Ton is the founder of a nonprofit organization, the Good Jobs Institute, that works with companies to understand the impact of worker turnover and develop strategies to address the problem. Among the dozens of companies, the group has worked with, employee turnover has ranged from 40% to 300% annually, and in one case as high as 400%.
“Can you imagine—can you create a team made up of players who are there for just a couple months?” says Ton, who went to Penn State University on a volleyball scholarship. She explains that many of the lessons she applies today came from her coach and from her playing experience—which included reaching the NCAA Final Four.
Ton is also the author of a new book, The Case for Good Jobs: How Great Companies Bring Dignity, Pay, and Meaning to Everyone’s Work, her second on this topic. In it, she builds on more than two decades examining some of the world’s most successful companies and how they reap benefits from strategies that show respect for their workers.

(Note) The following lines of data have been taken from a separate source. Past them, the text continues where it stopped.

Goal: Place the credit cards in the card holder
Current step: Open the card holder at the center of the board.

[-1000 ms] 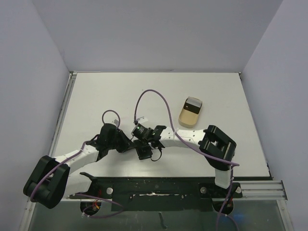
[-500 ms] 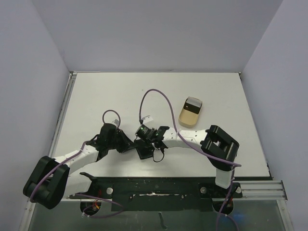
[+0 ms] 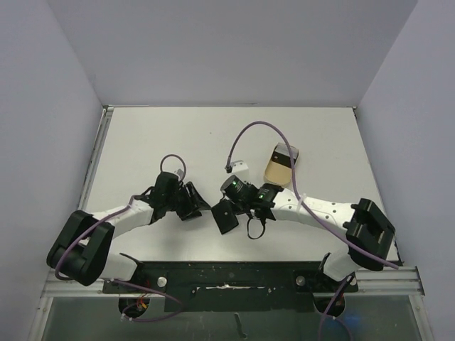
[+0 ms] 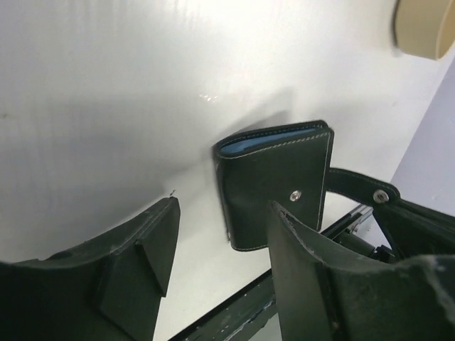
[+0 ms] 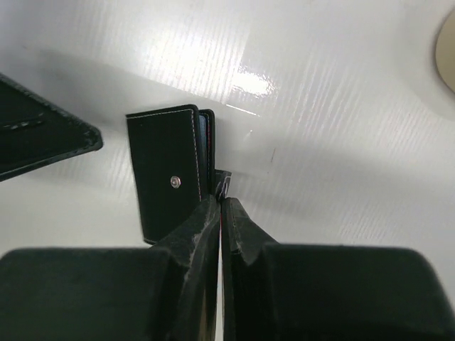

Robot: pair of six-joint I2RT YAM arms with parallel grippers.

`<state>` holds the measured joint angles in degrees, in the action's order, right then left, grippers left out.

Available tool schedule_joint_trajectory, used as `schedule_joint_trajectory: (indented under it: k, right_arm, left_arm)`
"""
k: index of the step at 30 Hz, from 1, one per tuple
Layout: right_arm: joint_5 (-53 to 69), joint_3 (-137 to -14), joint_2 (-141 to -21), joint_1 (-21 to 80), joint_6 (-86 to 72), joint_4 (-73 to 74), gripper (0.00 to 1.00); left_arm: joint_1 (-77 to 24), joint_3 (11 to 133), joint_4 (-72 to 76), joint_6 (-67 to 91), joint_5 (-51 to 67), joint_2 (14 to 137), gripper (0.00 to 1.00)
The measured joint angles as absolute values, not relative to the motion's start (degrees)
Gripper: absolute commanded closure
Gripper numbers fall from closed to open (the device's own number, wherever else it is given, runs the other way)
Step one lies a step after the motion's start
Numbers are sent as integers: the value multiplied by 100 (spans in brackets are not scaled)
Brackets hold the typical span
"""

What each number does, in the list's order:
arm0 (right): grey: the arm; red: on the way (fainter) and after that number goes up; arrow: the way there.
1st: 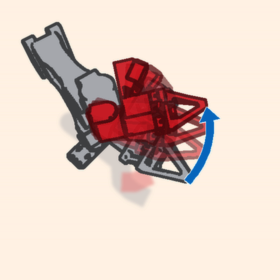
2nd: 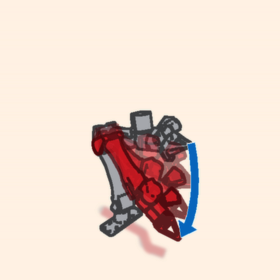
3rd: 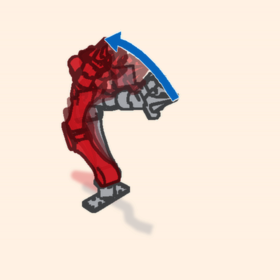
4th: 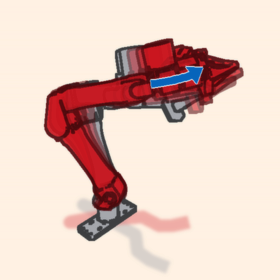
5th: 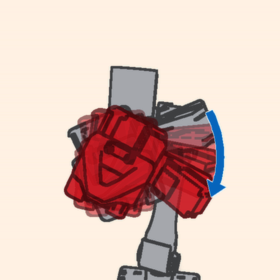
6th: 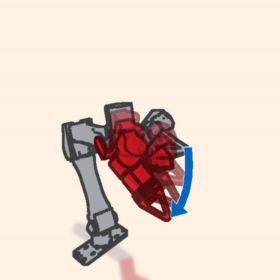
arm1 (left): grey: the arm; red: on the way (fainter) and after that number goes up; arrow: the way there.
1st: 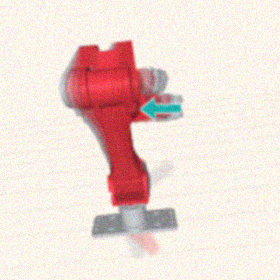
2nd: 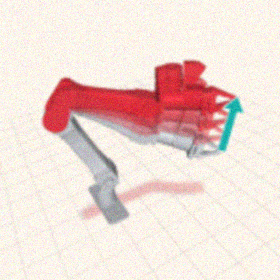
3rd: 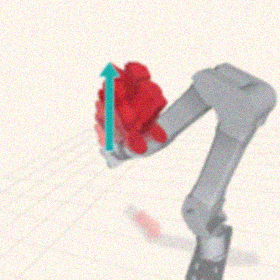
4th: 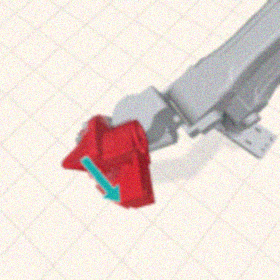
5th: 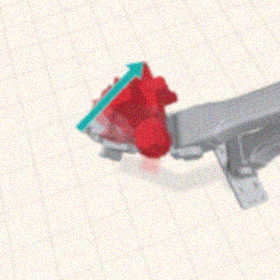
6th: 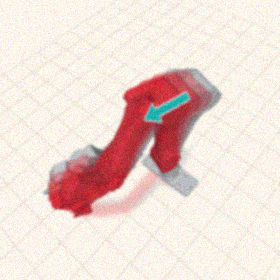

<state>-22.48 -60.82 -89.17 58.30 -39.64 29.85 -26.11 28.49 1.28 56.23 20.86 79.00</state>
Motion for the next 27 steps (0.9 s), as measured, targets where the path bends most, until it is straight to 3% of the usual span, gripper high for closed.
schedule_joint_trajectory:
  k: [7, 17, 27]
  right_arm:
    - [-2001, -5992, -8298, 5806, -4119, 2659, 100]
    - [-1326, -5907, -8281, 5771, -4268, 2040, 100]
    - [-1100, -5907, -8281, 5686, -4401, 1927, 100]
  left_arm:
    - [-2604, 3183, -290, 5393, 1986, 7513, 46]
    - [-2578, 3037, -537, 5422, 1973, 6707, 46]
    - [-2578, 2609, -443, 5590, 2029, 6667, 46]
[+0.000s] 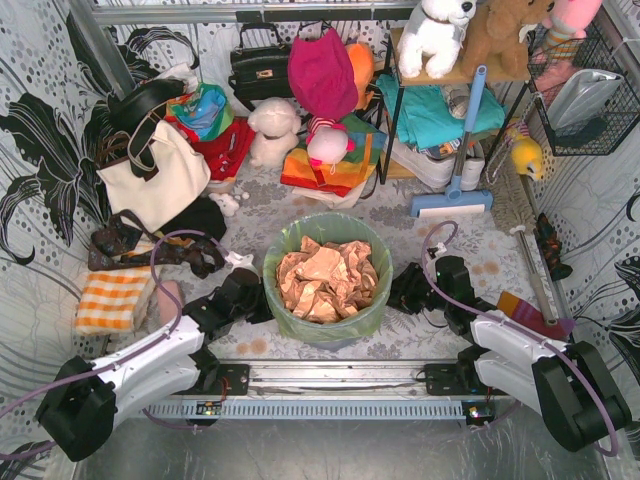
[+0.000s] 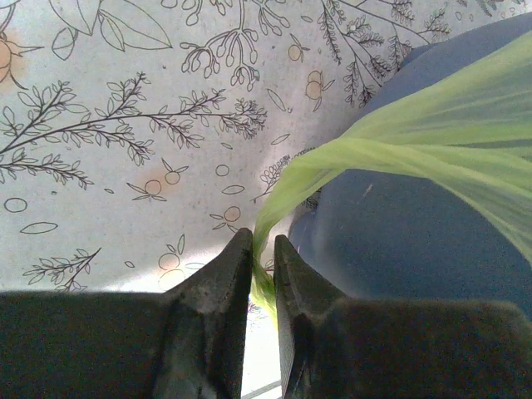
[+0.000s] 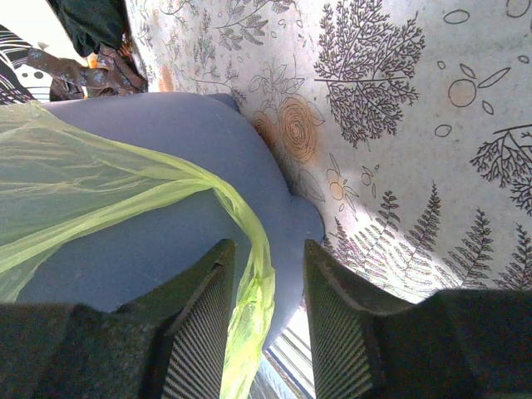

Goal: Tie the trash bag

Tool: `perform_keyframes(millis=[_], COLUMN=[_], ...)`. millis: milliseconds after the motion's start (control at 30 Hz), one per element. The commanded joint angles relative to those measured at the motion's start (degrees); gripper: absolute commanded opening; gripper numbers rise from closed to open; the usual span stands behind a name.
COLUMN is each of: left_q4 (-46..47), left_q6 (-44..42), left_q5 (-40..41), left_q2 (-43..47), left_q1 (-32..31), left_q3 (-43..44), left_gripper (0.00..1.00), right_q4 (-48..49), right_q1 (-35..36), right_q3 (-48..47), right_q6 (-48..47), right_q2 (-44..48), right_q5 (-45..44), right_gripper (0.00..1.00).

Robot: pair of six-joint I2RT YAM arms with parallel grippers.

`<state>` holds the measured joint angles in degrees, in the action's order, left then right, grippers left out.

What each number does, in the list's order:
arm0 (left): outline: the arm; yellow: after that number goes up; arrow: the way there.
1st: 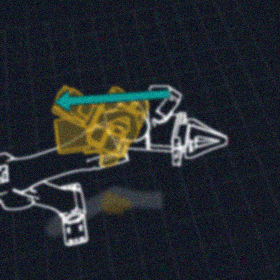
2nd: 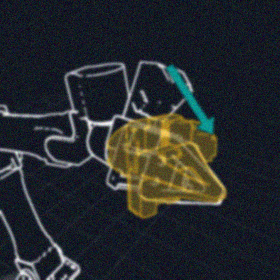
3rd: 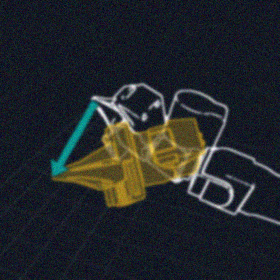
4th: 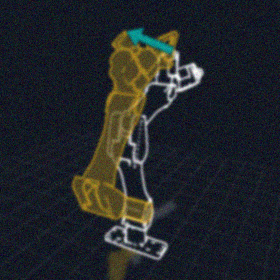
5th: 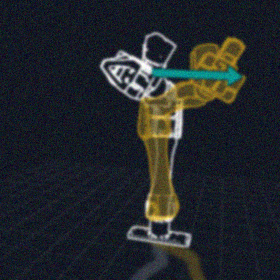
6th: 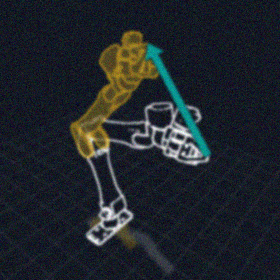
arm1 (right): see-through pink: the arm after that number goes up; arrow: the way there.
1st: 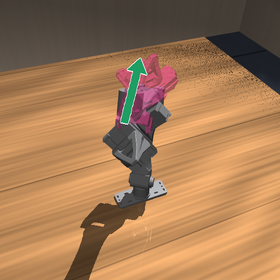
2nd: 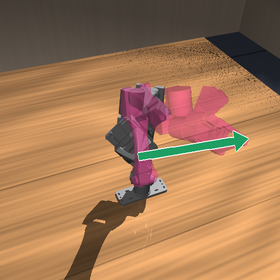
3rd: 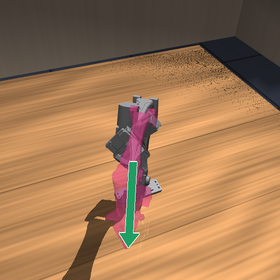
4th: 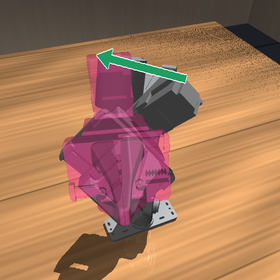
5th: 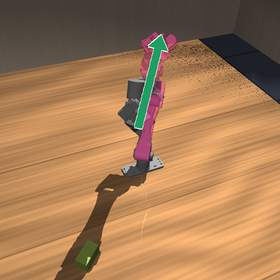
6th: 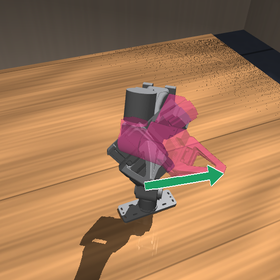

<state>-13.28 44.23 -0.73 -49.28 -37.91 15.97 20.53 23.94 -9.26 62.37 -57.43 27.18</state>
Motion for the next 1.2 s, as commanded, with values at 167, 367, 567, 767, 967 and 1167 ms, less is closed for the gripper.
perform_keyframes(millis=[167,367,567,767,967,1167], left_q4=[1.8,1.8,1.5,1.6,1.5,1.4], left_q6=[-0.7,-0.6,-0.3,-0.3,0.0,0.0], left_q5=[1.3,1.5,1.5,1.6,1.5,1.6], left_q2=[0.4,0.3,0.6,0.2,0.5,0.7], left_q1=[-0.5,-0.4,-0.5,-0.5,-0.4,-0.5], left_q3=[1.2,1.2,1.1,1.2,1.1,1.2], left_gripper=[0.26,0.26,0.26,0.26,0.26,0.26], right_q4=[4.8,6.7,7.8,8.3,12.1,14.2], right_q1=[0.7,1.1,1.2,1.3,1.3,1.3], right_q3=[0.7,0.8,1.2,1.4,2.4,2.9], right_q6=[2.8,3.7,5.0,5.1,6.2,7.8], right_q2=[-0.7,-2.4,-3.1,-5.9,-9.3,-8.5], right_q5=[1.7,3.1,2.8,3.3,5.0,5.1], right_gripper=[0.35,0.3,0.26,0.27,0.25,0.09])
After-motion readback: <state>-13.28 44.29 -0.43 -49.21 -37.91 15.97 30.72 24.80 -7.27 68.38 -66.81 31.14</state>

One of Ton’s principles, which may surprise some business leaders, is to operate with slack in the system. “You might ask, how could it be efficient, right?” But she argues that targeting near one hundred percent workforce capacity utilization in a variable system, “is a really, really bad idea.” When the system gets overwhelmed, employees make mistakes, customers are poorly served, inventory gets disrupted, employees suffer burnout, and managers fight fires instead of leading people. All of this costs a business down the line, Ton explains.
Smart companies see the full cost of not having enough people. They operate with slack to make sure that the shelves are always stocked, inventories are accurate, and customers are going through the checkout as fast as possible. They will also “make sure that employees have time to think about all the ideas that would improve their sales or reduce their cost,” Ton explains.
This episode was recorded on July 13, 2023.